ABOUT THIS EXERCISE — Set the records down again in full, with every word kept.

Records from a data collection
Start of Block
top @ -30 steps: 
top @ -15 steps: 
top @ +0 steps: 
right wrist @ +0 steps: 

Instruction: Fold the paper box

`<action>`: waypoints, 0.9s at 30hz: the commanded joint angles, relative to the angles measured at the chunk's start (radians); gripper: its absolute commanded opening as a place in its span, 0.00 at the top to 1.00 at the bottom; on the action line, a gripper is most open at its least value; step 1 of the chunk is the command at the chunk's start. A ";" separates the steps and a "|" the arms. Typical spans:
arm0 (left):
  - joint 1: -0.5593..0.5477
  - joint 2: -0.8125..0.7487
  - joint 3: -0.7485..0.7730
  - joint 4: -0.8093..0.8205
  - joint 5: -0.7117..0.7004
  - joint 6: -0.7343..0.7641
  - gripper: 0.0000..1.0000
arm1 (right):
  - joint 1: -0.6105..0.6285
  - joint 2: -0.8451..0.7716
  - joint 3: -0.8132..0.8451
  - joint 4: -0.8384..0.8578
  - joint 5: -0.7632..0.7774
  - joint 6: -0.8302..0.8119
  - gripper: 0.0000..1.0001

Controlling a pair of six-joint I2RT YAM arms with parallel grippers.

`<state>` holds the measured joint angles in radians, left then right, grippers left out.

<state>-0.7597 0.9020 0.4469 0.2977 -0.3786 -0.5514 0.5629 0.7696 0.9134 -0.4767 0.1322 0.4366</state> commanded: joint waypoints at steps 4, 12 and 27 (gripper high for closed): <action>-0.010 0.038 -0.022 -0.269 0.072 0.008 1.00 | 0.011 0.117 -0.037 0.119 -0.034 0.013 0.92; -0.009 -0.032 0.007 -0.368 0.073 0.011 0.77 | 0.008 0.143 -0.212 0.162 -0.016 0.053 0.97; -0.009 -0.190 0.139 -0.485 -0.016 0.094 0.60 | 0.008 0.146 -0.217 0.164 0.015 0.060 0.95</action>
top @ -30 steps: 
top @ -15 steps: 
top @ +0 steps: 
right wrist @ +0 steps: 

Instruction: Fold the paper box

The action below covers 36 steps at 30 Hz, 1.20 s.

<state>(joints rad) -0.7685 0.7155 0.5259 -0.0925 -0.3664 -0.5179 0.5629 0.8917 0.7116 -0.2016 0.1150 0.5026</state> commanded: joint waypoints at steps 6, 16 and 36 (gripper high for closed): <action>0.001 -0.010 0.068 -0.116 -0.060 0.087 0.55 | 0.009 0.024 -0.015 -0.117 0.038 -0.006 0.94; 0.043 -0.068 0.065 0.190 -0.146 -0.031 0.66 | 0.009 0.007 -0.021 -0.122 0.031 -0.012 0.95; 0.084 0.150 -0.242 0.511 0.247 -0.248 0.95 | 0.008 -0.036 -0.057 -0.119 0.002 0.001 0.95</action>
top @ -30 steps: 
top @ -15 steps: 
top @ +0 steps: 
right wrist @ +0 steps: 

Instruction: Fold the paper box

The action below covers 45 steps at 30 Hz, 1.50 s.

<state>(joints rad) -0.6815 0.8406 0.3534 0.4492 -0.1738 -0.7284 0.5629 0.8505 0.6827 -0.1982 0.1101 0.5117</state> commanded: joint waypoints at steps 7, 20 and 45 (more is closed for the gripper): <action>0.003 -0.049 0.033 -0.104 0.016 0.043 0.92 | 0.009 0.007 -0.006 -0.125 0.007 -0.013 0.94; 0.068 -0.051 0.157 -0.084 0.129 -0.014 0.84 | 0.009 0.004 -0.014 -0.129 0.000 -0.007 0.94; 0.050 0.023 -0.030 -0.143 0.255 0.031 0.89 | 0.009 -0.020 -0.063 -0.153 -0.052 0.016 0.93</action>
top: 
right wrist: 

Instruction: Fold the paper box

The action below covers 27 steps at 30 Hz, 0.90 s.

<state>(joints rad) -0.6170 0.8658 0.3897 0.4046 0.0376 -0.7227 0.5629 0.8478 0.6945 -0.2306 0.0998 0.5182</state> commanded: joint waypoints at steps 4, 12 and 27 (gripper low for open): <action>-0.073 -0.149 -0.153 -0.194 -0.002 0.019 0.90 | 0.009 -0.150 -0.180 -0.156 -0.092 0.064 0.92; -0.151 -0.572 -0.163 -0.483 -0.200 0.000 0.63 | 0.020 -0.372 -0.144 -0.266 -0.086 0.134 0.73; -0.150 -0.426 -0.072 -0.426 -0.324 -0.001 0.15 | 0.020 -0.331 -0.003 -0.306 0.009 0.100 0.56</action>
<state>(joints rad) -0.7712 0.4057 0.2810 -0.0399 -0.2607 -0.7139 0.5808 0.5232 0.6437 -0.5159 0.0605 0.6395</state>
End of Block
RESULT BELOW —
top @ -30 steps: 
top @ -15 steps: 
top @ +0 steps: 
right wrist @ +0 steps: 

Instruction: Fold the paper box

`<action>`: waypoints, 0.9s at 30hz: the commanded joint angles, relative to the angles measured at the chunk's start (radians); gripper: its absolute commanded opening as a place in its span, 0.00 at the top to 1.00 at the bottom; on the action line, a gripper is most open at its least value; step 1 of the chunk is the command at the chunk's start. A ";" separates the steps and a "|" the arms. Typical spans:
arm0 (left):
  - joint 1: -0.5593..0.5477
  - joint 2: -0.8125..0.7487
  - joint 3: -0.7485..0.7730
  - joint 4: -0.8093..0.8205
  - joint 5: -0.7117..0.7004
  - joint 6: -0.7343..0.7641
  - gripper: 0.0000..1.0000
arm1 (right):
  - joint 1: -0.6105..0.6285
  - joint 2: -0.8451..0.7716
  - joint 3: -0.8132..0.8451
  - joint 4: -0.8384..0.8578
  - joint 5: -0.7632..0.7774
  - joint 6: -0.8302..0.8119
  - gripper: 0.0000..1.0001

Controlling a pair of six-joint I2RT YAM arms with parallel grippers.

`<state>` holds the measured joint angles in radians, left then right, grippers left out.

<state>-0.7597 0.9020 0.4469 0.2977 -0.3786 -0.5514 0.5629 0.7696 0.9134 -0.4767 0.1322 0.4366</state> commanded: joint waypoints at steps 4, 12 and 27 (gripper high for closed): <action>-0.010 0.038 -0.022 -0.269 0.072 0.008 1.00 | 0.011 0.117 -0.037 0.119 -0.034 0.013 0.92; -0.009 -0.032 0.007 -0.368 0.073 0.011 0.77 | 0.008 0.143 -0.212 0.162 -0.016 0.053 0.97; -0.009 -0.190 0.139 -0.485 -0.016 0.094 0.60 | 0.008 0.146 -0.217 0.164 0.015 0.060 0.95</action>
top @ -30 steps: 
top @ -15 steps: 
top @ +0 steps: 
right wrist @ +0 steps: 

Instruction: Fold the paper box

The action below covers 36 steps at 30 Hz, 1.20 s.

<state>(joints rad) -0.7685 0.7155 0.5259 -0.0925 -0.3664 -0.5179 0.5629 0.8917 0.7116 -0.2016 0.1150 0.5026</state> commanded: joint waypoints at steps 6, 16 and 36 (gripper high for closed): <action>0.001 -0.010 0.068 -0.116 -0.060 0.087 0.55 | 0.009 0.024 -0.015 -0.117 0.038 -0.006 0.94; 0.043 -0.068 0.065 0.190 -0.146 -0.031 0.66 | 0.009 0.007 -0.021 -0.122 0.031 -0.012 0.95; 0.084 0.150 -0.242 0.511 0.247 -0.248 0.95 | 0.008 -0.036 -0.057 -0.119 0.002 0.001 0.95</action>
top @ -30 steps: 
top @ -15 steps: 
top @ +0 steps: 
right wrist @ +0 steps: 

Instruction: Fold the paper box

The action below covers 45 steps at 30 Hz, 1.50 s.

<state>(joints rad) -0.6815 0.8406 0.3534 0.4492 -0.1738 -0.7284 0.5629 0.8505 0.6827 -0.1982 0.1101 0.5117</state> commanded: joint waypoints at steps 7, 20 and 45 (more is closed for the gripper): <action>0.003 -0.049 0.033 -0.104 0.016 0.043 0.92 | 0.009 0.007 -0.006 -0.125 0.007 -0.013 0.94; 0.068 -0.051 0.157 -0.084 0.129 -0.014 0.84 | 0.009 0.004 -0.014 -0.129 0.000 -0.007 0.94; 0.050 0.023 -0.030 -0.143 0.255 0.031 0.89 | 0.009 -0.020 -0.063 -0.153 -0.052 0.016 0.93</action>
top: 
right wrist: 

Instruction: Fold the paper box

The action below covers 27 steps at 30 Hz, 0.90 s.

<state>(joints rad) -0.6170 0.8658 0.3897 0.4046 0.0376 -0.7227 0.5629 0.8478 0.6945 -0.2306 0.0998 0.5182</state> commanded: joint waypoints at steps 4, 12 and 27 (gripper low for open): <action>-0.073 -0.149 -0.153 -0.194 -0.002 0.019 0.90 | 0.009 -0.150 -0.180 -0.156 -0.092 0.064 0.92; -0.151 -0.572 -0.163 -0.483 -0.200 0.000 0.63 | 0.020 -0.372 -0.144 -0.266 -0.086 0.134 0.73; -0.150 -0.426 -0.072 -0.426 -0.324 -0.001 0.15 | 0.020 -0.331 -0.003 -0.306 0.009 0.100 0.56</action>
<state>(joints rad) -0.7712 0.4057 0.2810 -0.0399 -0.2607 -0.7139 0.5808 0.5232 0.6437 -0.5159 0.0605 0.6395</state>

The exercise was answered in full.